DATA: Begin

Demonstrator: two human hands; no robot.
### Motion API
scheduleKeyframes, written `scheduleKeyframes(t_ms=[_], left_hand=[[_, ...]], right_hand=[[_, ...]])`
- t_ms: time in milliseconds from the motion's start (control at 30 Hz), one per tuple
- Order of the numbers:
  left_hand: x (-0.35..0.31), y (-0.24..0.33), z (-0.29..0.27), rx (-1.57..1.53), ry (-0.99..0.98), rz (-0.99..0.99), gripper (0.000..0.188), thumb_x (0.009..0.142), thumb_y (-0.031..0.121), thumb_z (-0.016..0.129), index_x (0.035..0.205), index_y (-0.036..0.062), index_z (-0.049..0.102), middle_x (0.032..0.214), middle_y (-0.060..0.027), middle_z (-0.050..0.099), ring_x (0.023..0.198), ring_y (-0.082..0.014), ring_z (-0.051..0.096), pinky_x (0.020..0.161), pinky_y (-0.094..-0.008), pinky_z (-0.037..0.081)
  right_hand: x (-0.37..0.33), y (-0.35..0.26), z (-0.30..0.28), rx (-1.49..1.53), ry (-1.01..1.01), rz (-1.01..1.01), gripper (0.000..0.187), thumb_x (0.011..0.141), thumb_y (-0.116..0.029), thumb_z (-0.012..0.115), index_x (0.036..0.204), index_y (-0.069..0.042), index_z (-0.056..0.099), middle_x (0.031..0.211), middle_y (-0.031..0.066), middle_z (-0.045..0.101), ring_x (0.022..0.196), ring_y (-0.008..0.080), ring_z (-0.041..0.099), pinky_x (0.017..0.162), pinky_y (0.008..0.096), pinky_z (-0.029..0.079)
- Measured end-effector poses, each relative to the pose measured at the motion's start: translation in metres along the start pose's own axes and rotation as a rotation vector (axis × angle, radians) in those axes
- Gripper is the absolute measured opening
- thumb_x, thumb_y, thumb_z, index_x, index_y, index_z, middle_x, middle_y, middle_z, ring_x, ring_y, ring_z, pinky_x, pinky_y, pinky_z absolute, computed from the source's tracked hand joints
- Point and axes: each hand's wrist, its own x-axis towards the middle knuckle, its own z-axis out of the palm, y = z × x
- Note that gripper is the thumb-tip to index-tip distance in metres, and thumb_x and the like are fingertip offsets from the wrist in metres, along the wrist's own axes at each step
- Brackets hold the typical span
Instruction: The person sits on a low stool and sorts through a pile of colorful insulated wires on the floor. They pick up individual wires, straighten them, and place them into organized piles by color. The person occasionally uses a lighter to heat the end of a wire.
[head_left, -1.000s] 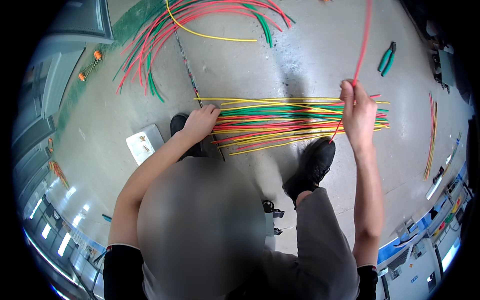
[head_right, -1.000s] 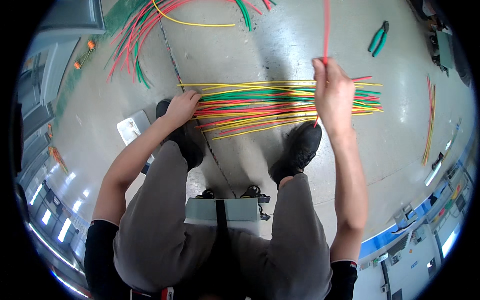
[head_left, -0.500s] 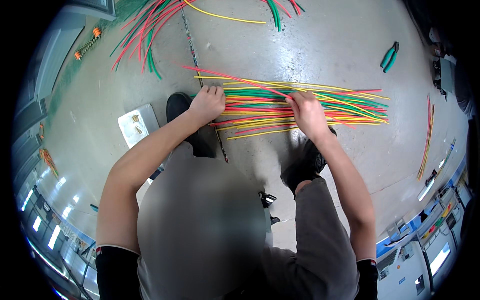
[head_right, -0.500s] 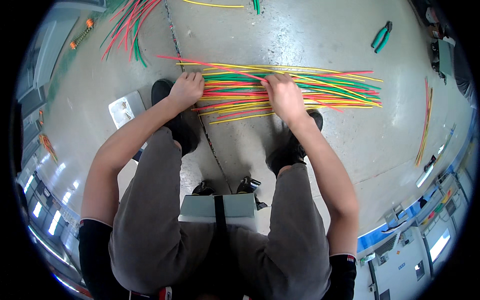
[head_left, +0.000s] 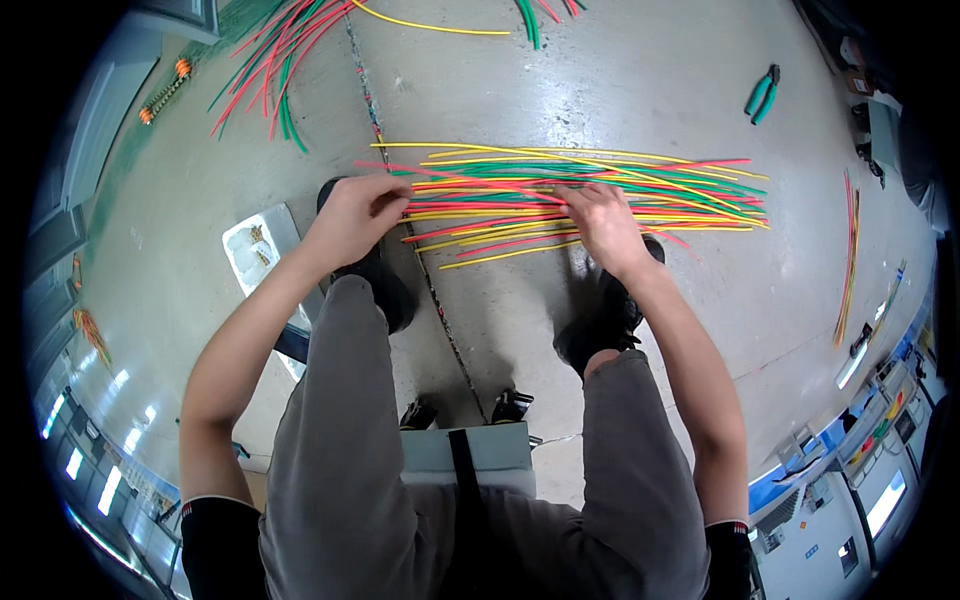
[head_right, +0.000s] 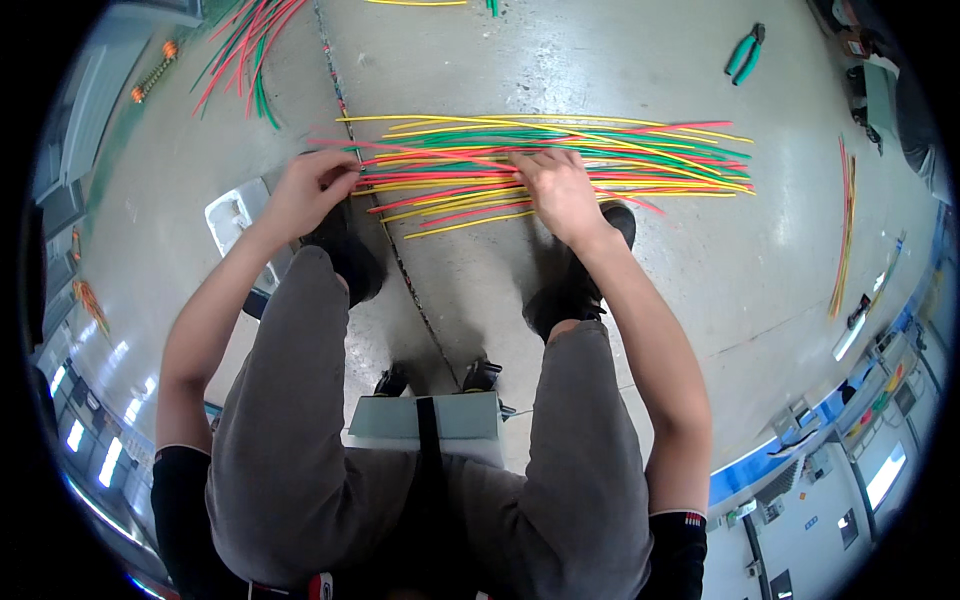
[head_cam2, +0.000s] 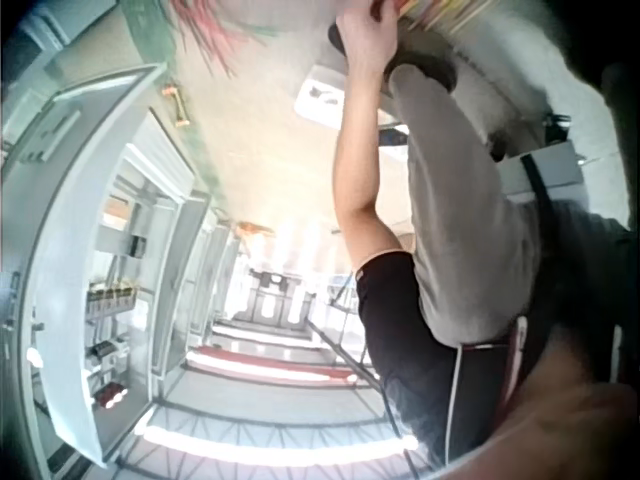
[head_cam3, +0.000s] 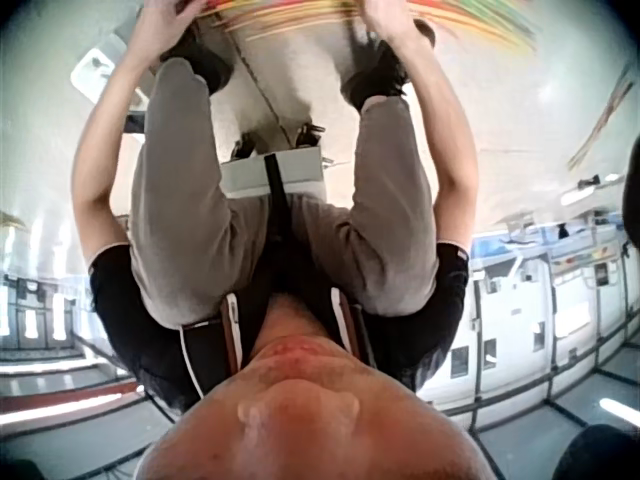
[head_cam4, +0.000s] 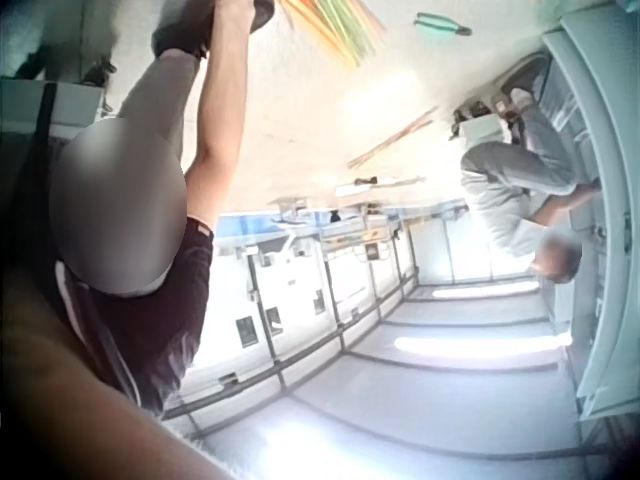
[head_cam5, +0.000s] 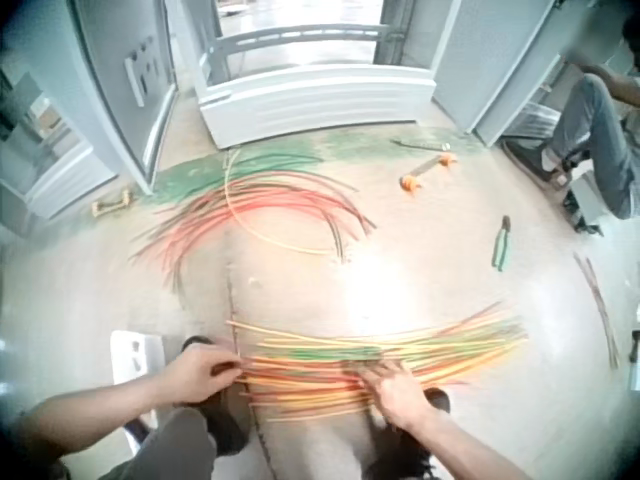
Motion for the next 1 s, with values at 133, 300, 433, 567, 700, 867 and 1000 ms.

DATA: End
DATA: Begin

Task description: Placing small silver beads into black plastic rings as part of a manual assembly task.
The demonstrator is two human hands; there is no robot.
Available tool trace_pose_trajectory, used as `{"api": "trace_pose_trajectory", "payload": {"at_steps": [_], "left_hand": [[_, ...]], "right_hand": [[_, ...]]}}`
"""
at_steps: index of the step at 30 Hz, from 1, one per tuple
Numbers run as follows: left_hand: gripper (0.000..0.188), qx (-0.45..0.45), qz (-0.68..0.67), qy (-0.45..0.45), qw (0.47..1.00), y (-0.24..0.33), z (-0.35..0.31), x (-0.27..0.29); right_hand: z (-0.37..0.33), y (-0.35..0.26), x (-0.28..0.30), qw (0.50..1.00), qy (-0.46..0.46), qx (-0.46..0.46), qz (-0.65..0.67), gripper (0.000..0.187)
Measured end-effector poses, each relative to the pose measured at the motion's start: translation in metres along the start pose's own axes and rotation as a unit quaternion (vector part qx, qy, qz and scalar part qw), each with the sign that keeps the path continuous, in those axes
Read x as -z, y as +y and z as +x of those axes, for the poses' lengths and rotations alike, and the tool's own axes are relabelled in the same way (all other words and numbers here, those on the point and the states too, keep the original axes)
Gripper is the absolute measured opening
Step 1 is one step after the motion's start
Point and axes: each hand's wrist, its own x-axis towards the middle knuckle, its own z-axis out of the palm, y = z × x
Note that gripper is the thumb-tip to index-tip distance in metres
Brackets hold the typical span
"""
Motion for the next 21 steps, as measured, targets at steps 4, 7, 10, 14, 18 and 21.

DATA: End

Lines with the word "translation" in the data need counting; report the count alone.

2